__Exercise directions__:
Please give the count of lines below that include "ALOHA" and leave out everything else.

● ● ● ●

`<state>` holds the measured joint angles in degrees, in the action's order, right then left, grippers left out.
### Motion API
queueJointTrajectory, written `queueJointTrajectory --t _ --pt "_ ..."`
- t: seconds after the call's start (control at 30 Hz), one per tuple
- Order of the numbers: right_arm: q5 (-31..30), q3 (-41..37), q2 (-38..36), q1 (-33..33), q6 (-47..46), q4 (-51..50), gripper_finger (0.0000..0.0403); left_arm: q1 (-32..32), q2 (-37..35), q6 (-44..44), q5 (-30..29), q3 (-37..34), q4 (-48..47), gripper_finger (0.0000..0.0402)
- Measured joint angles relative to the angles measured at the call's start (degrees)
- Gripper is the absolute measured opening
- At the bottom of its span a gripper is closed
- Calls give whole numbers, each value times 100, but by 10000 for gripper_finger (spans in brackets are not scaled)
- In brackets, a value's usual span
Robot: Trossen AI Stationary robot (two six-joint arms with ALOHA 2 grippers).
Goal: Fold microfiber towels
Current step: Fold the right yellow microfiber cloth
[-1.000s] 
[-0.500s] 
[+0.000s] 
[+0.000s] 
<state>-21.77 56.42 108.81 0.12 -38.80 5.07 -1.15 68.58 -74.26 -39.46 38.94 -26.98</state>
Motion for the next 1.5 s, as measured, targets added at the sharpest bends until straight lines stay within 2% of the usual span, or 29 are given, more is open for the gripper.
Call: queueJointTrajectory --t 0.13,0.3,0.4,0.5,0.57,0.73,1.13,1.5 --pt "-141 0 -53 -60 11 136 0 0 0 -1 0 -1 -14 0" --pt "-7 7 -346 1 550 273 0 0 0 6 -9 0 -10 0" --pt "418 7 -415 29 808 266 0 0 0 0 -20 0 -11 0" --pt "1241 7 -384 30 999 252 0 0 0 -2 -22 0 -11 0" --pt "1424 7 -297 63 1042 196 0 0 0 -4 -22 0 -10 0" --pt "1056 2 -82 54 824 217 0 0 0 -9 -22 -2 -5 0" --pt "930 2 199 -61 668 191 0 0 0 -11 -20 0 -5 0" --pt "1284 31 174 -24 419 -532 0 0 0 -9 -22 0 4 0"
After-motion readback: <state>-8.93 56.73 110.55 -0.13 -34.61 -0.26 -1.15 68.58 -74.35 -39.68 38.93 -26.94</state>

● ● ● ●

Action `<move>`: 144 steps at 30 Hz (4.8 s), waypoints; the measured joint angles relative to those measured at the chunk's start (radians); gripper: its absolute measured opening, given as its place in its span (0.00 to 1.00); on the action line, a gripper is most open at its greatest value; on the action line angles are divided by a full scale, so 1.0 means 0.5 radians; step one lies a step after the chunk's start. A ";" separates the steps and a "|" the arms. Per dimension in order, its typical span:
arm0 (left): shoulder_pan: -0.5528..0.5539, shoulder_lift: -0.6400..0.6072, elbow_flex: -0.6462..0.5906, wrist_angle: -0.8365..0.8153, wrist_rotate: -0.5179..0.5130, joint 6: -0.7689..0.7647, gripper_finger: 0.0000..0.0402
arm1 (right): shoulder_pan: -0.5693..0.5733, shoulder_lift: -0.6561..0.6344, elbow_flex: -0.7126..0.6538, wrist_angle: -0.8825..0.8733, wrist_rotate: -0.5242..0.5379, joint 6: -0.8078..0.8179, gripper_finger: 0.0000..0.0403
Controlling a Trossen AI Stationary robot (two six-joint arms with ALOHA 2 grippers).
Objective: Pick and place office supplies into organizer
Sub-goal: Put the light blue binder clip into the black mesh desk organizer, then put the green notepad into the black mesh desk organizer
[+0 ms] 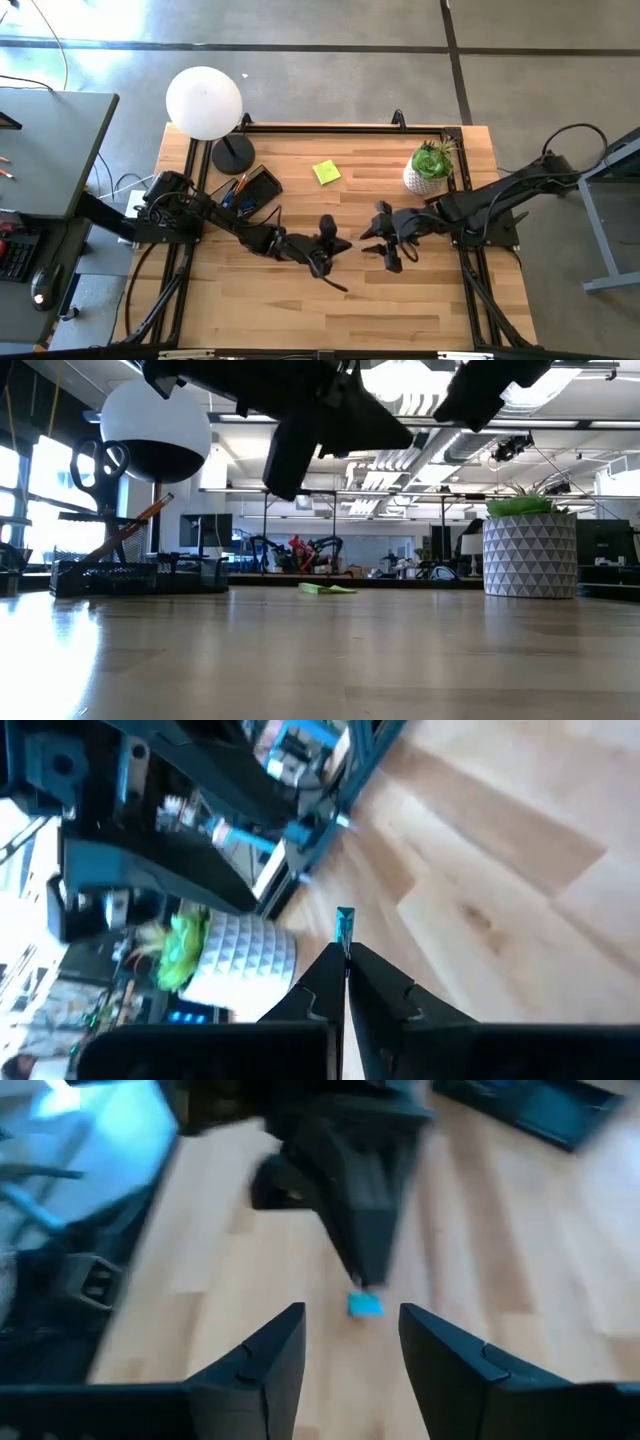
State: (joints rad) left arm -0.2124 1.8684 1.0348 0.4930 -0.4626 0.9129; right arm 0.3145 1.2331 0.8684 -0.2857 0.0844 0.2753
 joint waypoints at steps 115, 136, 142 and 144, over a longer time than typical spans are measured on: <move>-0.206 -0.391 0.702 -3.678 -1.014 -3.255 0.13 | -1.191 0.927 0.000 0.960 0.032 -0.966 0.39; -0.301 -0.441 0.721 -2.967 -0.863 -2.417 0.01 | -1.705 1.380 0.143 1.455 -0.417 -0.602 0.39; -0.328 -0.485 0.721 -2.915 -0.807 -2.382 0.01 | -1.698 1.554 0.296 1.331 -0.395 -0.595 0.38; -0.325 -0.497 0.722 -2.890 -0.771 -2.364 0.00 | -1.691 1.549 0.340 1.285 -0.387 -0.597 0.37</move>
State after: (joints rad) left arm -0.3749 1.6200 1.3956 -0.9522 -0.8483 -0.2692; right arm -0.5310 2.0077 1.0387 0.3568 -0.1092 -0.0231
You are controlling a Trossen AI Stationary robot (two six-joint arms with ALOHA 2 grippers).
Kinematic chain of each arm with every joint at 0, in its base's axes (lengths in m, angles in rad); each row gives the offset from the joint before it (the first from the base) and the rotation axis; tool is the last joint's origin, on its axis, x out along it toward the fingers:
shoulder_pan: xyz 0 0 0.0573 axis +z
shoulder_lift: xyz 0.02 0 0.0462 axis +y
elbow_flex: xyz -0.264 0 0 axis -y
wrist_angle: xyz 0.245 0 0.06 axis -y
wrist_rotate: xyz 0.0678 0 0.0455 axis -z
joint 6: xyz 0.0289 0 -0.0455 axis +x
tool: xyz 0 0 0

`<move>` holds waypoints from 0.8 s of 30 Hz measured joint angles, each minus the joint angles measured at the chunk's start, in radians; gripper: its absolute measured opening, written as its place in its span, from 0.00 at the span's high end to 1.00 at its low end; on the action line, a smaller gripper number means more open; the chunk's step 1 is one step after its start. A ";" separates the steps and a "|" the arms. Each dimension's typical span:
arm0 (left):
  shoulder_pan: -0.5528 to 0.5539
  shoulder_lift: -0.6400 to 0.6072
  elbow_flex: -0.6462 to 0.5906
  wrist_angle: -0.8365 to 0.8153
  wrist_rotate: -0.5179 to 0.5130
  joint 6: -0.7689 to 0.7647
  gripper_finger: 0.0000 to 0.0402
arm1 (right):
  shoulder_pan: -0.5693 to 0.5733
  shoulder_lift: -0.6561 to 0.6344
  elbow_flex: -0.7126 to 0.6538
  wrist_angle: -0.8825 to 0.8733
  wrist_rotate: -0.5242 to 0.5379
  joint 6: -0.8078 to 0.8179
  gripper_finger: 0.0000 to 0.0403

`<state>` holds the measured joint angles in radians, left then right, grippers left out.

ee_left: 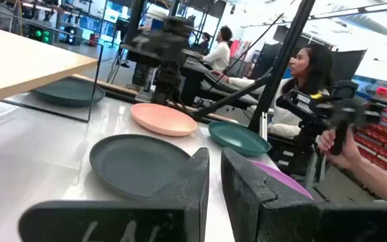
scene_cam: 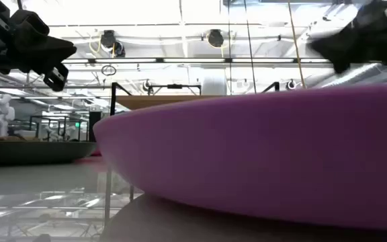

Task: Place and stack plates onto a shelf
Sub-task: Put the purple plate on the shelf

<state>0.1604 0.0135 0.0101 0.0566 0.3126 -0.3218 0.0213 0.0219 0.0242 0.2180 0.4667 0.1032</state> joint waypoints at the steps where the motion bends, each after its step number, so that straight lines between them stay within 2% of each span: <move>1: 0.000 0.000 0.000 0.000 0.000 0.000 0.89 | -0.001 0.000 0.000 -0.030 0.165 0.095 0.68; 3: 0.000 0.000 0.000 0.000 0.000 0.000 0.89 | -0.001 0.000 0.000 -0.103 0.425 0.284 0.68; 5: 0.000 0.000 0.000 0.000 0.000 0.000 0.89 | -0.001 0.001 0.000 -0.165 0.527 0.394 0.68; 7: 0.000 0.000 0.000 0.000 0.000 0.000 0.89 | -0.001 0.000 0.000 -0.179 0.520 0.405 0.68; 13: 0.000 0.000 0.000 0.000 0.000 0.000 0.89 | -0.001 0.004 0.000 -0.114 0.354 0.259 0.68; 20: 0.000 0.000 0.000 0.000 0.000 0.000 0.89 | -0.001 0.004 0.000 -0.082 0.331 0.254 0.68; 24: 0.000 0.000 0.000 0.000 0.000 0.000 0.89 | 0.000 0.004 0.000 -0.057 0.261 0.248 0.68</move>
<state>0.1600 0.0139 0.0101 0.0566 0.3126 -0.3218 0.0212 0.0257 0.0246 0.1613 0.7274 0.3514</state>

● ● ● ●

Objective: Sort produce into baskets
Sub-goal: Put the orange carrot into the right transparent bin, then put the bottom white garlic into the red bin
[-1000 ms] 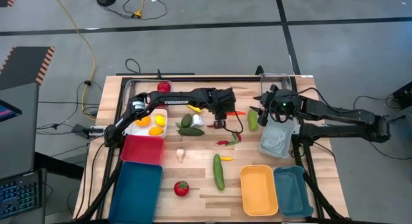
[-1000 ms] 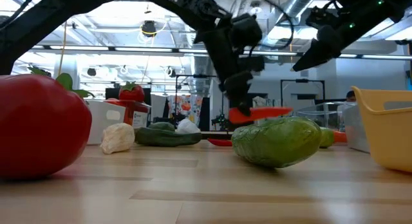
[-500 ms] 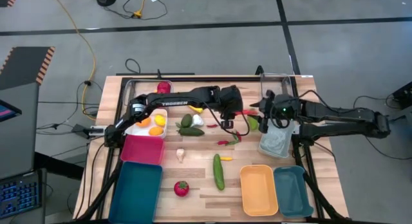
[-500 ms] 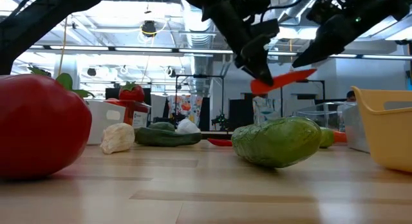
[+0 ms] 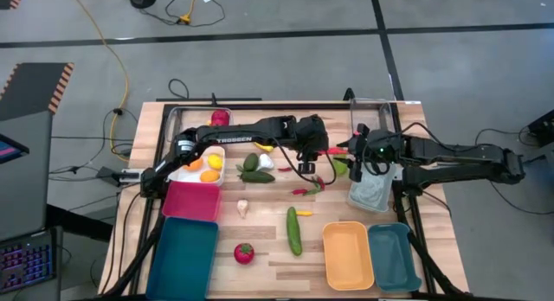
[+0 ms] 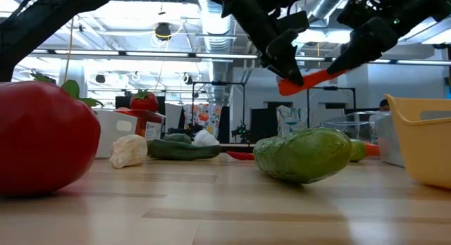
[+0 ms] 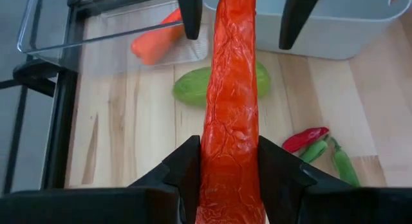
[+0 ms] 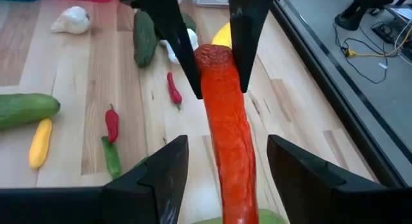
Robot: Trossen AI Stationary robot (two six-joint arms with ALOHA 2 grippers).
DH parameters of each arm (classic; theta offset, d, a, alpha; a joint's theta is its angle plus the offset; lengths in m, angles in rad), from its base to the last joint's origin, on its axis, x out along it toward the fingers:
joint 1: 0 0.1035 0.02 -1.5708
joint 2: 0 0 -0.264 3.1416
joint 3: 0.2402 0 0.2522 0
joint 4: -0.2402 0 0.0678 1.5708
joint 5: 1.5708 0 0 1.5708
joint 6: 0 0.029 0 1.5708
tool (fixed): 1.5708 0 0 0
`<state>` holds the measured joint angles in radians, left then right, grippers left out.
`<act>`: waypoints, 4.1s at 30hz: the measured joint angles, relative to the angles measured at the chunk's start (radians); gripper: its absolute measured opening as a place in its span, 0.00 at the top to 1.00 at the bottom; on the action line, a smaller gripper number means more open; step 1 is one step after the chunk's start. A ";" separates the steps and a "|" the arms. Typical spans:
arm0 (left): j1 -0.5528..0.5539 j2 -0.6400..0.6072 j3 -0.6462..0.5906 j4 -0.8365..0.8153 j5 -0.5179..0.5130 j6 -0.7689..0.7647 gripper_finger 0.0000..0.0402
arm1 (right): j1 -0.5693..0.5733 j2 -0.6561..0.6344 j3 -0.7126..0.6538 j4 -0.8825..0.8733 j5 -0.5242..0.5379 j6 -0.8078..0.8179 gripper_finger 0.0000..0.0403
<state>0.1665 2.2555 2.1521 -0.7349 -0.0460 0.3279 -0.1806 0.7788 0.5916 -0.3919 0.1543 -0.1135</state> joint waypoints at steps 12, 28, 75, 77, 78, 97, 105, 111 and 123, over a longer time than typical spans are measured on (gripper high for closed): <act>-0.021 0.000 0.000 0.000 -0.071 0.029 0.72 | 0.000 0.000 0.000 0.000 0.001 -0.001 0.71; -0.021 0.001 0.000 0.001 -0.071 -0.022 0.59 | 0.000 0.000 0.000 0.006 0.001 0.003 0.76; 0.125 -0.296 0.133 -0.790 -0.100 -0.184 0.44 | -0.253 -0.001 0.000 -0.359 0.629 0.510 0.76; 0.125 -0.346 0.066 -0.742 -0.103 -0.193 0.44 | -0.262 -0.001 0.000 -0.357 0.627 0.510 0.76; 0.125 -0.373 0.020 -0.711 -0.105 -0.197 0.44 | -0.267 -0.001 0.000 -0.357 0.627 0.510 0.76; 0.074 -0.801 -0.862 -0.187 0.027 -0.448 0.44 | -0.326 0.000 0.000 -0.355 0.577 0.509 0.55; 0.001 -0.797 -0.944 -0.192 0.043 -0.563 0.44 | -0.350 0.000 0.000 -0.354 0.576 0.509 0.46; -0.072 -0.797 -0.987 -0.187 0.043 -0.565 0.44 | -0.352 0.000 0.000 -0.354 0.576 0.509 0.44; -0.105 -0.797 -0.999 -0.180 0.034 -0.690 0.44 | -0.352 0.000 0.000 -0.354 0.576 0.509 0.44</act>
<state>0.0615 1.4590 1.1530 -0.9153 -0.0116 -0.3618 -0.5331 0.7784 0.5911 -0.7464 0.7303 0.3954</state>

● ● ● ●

__Output of the task__:
4